**Instructions for the task**
In the records below, tally every line containing "requests". Report only the total.

Provided information Start Marker

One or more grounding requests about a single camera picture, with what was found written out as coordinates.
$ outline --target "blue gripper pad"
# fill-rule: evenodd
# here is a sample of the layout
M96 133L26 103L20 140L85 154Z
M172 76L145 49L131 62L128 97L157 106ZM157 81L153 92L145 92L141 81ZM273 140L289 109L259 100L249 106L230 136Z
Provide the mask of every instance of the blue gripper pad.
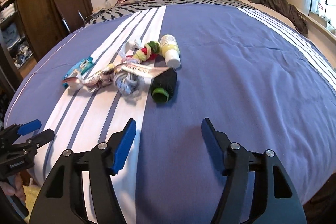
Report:
M34 132L35 130L40 129L41 126L42 126L42 124L39 120L34 120L34 121L28 122L28 123L20 126L20 128L17 130L17 133L19 135L24 136L24 135L27 135L31 132Z
M124 168L129 150L131 149L136 133L137 124L133 119L129 119L123 131L112 134L111 138L120 137L119 144L114 150L114 163L111 167L113 173L117 174L120 170L122 170L122 168Z
M212 159L213 165L216 170L223 173L225 170L224 152L219 146L219 143L214 135L216 134L216 130L214 129L213 125L211 124L208 118L203 119L201 129L203 140L207 147L208 153Z

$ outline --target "hand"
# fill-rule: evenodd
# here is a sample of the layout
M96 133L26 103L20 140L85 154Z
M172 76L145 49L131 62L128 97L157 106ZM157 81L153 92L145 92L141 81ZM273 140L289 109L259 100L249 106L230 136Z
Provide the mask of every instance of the hand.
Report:
M20 174L15 175L14 184L15 184L16 189L14 189L8 183L0 181L0 187L2 188L5 195L9 195L9 196L15 195L21 201L25 201L26 200L26 195L25 195L25 190L23 189L23 181L22 181L22 178L21 178Z

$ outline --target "wooden floor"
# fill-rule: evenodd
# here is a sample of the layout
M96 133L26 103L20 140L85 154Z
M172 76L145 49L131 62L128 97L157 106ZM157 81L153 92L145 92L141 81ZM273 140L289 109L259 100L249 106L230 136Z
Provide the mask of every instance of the wooden floor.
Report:
M36 64L37 62L34 56L29 58L26 63L24 63L23 66L19 69L21 76L25 78L28 73L35 67Z

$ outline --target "white bottle cap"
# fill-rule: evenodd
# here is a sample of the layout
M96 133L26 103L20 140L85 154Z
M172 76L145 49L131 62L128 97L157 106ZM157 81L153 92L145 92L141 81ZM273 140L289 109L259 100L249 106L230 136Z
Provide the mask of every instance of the white bottle cap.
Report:
M179 53L174 50L168 50L165 53L165 60L166 60L166 65L168 67L173 67L174 69L177 69L179 66L181 66L181 60L179 57Z

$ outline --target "bed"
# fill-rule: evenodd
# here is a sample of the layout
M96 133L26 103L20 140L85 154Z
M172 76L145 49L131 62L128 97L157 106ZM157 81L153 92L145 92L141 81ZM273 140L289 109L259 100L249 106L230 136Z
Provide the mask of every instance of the bed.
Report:
M201 136L202 119L209 117L246 149L274 150L302 204L310 200L336 170L336 74L289 20L262 5L231 3L140 9L89 24L53 48L24 79L5 117L6 126L39 119L41 130L56 133L35 158L36 180L43 183L65 149L90 150L133 118L137 135L129 157L111 177L126 222L210 223L226 178L214 170ZM166 105L153 102L147 85L132 102L113 86L94 93L62 87L62 77L82 58L94 58L89 75L120 62L117 52L127 40L165 34L175 36L182 63ZM158 58L149 65L165 63ZM95 221L86 172L83 188Z

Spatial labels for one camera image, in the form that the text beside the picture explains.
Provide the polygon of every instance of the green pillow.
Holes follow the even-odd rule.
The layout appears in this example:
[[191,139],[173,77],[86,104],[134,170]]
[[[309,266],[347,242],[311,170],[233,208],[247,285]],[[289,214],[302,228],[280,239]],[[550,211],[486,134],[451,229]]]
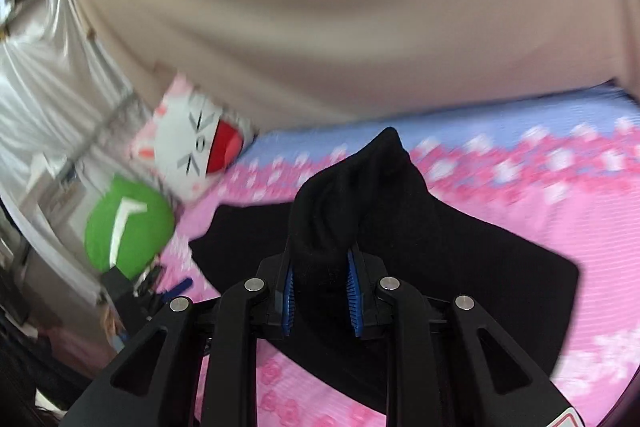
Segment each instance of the green pillow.
[[100,272],[117,266],[134,279],[169,242],[174,226],[171,206],[159,192],[116,175],[89,216],[84,249]]

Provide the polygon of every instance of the pink pillow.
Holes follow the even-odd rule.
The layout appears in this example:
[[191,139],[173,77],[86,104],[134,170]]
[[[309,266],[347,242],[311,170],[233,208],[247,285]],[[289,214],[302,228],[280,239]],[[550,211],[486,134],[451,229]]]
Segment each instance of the pink pillow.
[[184,202],[197,200],[254,139],[251,123],[178,74],[129,155]]

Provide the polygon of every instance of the bed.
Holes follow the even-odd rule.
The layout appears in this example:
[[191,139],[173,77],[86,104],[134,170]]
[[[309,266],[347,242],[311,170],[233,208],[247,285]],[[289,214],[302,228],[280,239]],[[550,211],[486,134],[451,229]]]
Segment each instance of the bed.
[[[554,382],[595,427],[640,365],[640,108],[611,84],[536,99],[259,137],[187,208],[161,255],[165,288],[213,298],[188,242],[220,203],[292,200],[315,172],[382,128],[398,130],[436,197],[571,258],[582,278]],[[212,252],[224,255],[224,252]],[[203,365],[200,407],[206,364]],[[257,347],[261,427],[383,427],[384,417],[317,380],[265,341]]]

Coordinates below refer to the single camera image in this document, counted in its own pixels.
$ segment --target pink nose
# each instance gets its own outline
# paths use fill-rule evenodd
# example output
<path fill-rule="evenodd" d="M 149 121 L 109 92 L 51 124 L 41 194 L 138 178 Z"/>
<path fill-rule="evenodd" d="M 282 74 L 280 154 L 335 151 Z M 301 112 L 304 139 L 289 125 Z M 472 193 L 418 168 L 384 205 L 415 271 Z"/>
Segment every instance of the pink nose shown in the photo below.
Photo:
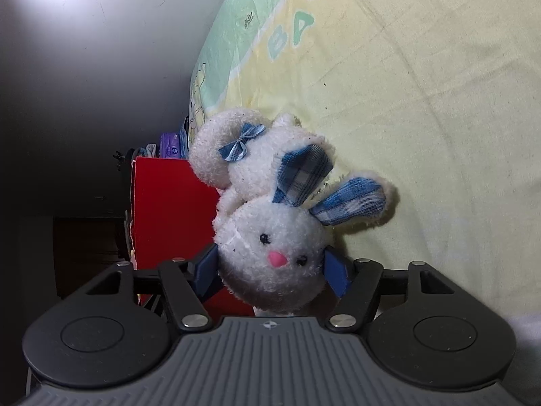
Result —
<path fill-rule="evenodd" d="M 267 259 L 272 267 L 281 267 L 287 264 L 287 258 L 278 252 L 269 252 Z"/>

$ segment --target white wall
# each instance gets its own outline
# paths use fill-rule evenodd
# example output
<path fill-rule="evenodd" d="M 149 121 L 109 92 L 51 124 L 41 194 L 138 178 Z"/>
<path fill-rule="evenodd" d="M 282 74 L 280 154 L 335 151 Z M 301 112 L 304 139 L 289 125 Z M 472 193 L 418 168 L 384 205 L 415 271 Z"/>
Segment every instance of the white wall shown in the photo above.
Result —
<path fill-rule="evenodd" d="M 222 2 L 0 0 L 3 145 L 27 214 L 118 210 L 112 155 L 180 128 Z"/>

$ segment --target fabric
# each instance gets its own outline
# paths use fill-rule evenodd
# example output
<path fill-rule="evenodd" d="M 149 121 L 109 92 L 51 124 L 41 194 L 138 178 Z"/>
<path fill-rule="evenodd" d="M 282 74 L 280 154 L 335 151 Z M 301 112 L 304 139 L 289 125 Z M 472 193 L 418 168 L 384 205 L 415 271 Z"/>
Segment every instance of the fabric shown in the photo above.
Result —
<path fill-rule="evenodd" d="M 388 223 L 335 230 L 349 256 L 423 260 L 507 319 L 536 316 L 540 44 L 541 0 L 225 0 L 193 99 L 198 120 L 288 110 L 335 146 L 337 175 L 395 183 Z"/>
<path fill-rule="evenodd" d="M 149 143 L 146 147 L 147 157 L 156 157 L 156 144 Z"/>
<path fill-rule="evenodd" d="M 184 127 L 180 128 L 179 131 L 179 155 L 181 160 L 188 159 L 188 135 Z"/>
<path fill-rule="evenodd" d="M 381 185 L 372 179 L 356 177 L 310 209 L 324 226 L 338 225 L 353 217 L 378 218 L 386 199 Z"/>
<path fill-rule="evenodd" d="M 145 148 L 137 148 L 132 153 L 132 161 L 135 159 L 135 157 L 147 157 L 147 155 L 148 155 L 147 149 L 145 149 Z"/>
<path fill-rule="evenodd" d="M 245 123 L 242 126 L 240 137 L 235 141 L 221 147 L 218 151 L 226 162 L 238 162 L 247 153 L 246 142 L 254 139 L 265 131 L 264 125 Z"/>
<path fill-rule="evenodd" d="M 331 160 L 318 145 L 287 153 L 278 168 L 273 202 L 300 206 L 332 169 Z"/>

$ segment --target gray ridged plate
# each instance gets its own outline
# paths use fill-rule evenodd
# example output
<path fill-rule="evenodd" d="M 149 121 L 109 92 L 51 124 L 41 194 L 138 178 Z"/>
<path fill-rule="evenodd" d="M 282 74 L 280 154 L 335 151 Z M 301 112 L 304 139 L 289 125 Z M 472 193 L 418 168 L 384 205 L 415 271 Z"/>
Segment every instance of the gray ridged plate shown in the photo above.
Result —
<path fill-rule="evenodd" d="M 152 373 L 101 391 L 42 385 L 28 406 L 517 406 L 500 385 L 426 391 L 375 364 L 361 341 L 315 318 L 225 318 L 187 335 Z"/>

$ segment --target red box
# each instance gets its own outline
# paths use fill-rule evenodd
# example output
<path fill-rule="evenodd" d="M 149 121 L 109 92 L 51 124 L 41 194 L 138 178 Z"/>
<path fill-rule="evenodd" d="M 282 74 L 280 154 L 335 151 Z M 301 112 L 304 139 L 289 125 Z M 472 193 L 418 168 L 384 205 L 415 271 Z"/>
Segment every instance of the red box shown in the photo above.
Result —
<path fill-rule="evenodd" d="M 174 257 L 193 258 L 213 242 L 218 192 L 202 183 L 186 160 L 137 157 L 132 171 L 132 240 L 137 268 Z M 205 308 L 221 316 L 253 316 L 251 306 L 227 289 Z"/>

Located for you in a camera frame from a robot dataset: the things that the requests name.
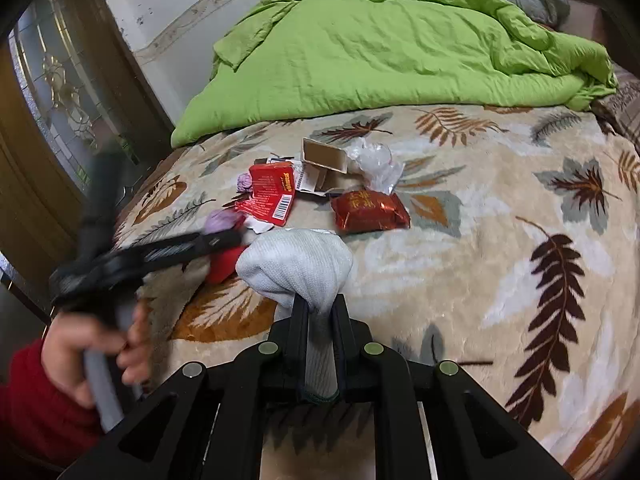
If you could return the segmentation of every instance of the red sweater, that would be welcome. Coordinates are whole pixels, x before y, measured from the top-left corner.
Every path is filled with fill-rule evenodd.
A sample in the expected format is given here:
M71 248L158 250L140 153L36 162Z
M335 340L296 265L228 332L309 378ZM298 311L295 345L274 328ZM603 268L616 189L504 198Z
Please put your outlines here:
M15 354L9 383L0 386L0 478L55 478L102 434L86 410L49 382L42 341Z

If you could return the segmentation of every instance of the leaf-patterned blanket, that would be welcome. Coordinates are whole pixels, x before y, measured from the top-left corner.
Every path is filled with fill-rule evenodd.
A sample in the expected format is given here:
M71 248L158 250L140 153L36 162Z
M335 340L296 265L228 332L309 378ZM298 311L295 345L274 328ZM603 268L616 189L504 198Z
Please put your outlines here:
M238 199L255 158L302 137L388 144L408 230L344 237L352 317L405 357L460 362L577 478L615 457L640 413L638 180L628 140L564 107L391 107L259 123L186 150L133 207L122 246L197 230ZM298 194L287 227L334 227ZM275 304L237 277L204 284L207 260L151 275L154 366L232 360L267 337ZM276 406L262 478L373 478L370 407Z

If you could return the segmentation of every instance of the metal screw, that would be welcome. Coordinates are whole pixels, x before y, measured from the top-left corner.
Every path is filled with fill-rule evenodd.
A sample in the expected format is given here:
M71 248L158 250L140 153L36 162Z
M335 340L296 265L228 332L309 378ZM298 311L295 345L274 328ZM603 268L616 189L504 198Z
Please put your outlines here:
M440 371L445 375L455 375L458 373L458 370L460 370L460 367L453 361L443 361L438 368L440 368Z
M187 363L182 367L182 374L185 377L197 377L202 373L202 365L200 363Z
M273 341L265 341L258 346L258 352L264 355L275 354L278 351L278 345Z
M380 343L371 342L364 345L364 351L369 355L380 355L385 351L385 347Z

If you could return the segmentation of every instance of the green blanket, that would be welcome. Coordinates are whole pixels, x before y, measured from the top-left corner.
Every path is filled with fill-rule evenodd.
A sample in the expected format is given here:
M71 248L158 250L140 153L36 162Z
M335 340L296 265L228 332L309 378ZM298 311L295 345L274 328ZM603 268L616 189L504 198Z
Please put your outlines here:
M172 135L401 104L589 107L606 49L506 0L262 0L214 45L212 81Z

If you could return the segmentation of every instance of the hand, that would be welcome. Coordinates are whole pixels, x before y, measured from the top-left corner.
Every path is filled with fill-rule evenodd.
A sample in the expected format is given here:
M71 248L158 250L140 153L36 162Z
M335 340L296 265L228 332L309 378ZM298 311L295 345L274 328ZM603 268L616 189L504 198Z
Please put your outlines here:
M94 407L94 396L82 368L82 351L87 349L117 355L124 384L146 381L151 355L147 311L143 301L136 305L127 333L109 330L90 314L58 314L49 327L40 356L49 381L80 406Z

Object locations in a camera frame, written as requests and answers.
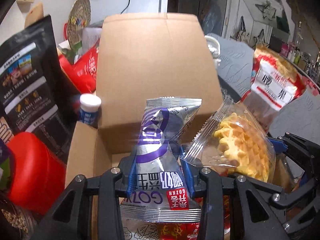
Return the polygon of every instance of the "white lid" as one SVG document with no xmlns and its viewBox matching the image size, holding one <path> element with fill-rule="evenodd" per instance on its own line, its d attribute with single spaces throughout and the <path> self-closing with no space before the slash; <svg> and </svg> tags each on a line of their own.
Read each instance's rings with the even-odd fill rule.
<svg viewBox="0 0 320 240">
<path fill-rule="evenodd" d="M 204 37 L 207 40 L 208 49 L 210 50 L 212 57 L 218 58 L 220 56 L 220 43 L 214 37 L 208 35 Z"/>
<path fill-rule="evenodd" d="M 82 94 L 80 96 L 80 107 L 88 113 L 97 112 L 101 106 L 101 99 L 93 94 Z"/>
</svg>

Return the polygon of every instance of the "blue label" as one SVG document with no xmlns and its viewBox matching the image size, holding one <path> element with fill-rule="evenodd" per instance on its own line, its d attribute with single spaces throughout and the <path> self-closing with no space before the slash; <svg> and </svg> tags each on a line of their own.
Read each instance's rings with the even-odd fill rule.
<svg viewBox="0 0 320 240">
<path fill-rule="evenodd" d="M 88 125 L 93 125 L 97 117 L 97 112 L 88 113 L 80 108 L 79 121 Z"/>
</svg>

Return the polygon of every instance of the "red snack bag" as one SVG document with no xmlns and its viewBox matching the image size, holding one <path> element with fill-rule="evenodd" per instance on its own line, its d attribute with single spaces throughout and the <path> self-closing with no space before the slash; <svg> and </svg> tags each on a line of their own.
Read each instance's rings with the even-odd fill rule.
<svg viewBox="0 0 320 240">
<path fill-rule="evenodd" d="M 81 94 L 96 90 L 99 41 L 74 65 L 65 56 L 59 56 L 60 66 Z"/>
<path fill-rule="evenodd" d="M 158 224 L 160 240 L 186 240 L 187 224 Z"/>
<path fill-rule="evenodd" d="M 186 224 L 187 238 L 186 240 L 197 240 L 200 223 Z"/>
<path fill-rule="evenodd" d="M 294 66 L 279 54 L 257 45 L 253 54 L 251 89 L 241 101 L 267 131 L 279 111 L 301 96 L 306 87 Z"/>
</svg>

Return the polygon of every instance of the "clear plastic wrapper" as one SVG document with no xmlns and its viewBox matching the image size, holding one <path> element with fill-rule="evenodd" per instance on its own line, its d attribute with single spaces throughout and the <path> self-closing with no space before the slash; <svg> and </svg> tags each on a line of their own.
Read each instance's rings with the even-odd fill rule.
<svg viewBox="0 0 320 240">
<path fill-rule="evenodd" d="M 305 90 L 300 74 L 290 62 L 263 45 L 256 46 L 251 89 L 241 101 L 265 131 L 269 130 L 279 111 Z"/>
<path fill-rule="evenodd" d="M 205 35 L 208 33 L 221 35 L 223 20 L 218 0 L 209 0 L 201 13 L 200 22 Z"/>
<path fill-rule="evenodd" d="M 165 210 L 179 216 L 179 211 L 200 208 L 189 196 L 177 158 L 179 138 L 201 101 L 172 97 L 147 101 L 136 154 L 137 185 L 131 197 L 121 203 L 121 214 L 126 218 L 170 222 L 174 217 Z M 188 222 L 182 216 L 181 222 Z"/>
<path fill-rule="evenodd" d="M 275 169 L 273 145 L 242 103 L 226 97 L 197 134 L 183 159 L 196 166 L 196 158 L 218 173 L 228 170 L 271 182 Z"/>
</svg>

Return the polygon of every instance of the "nut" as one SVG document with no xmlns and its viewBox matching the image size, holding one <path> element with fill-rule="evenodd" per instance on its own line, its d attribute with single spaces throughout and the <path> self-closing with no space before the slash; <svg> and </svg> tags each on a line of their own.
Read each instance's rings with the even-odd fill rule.
<svg viewBox="0 0 320 240">
<path fill-rule="evenodd" d="M 20 230 L 23 230 L 26 234 L 28 234 L 28 227 L 27 222 L 24 218 L 24 215 L 22 213 L 20 214 L 11 214 L 7 210 L 1 209 L 4 217 L 6 220 L 11 224 L 14 228 L 19 228 Z"/>
</svg>

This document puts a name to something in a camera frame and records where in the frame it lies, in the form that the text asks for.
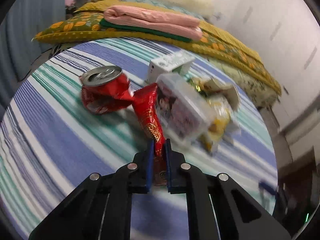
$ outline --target pull tab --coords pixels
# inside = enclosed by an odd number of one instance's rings
[[[114,69],[107,69],[106,71],[104,71],[102,73],[99,73],[96,76],[94,76],[92,78],[92,81],[97,81],[97,80],[100,80],[100,79],[104,79],[107,76],[111,75],[114,71],[115,71]]]

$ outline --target clear plastic box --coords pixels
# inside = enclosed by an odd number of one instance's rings
[[[165,134],[179,144],[189,144],[207,131],[215,119],[211,107],[177,73],[157,78],[156,113]]]

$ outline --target green folded cloth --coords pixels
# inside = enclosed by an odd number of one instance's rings
[[[100,25],[102,25],[104,27],[115,28],[115,29],[129,30],[129,31],[135,31],[135,32],[142,32],[142,33],[150,33],[150,34],[163,36],[163,37],[170,38],[170,39],[177,40],[177,41],[183,41],[183,42],[190,42],[191,41],[191,39],[189,39],[189,38],[185,38],[185,37],[170,34],[170,33],[164,33],[161,31],[156,31],[156,30],[151,30],[151,29],[141,28],[141,27],[113,24],[113,23],[107,22],[105,19],[102,19],[100,21]]]

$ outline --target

Provided information End Marker

**Solution to this task**
3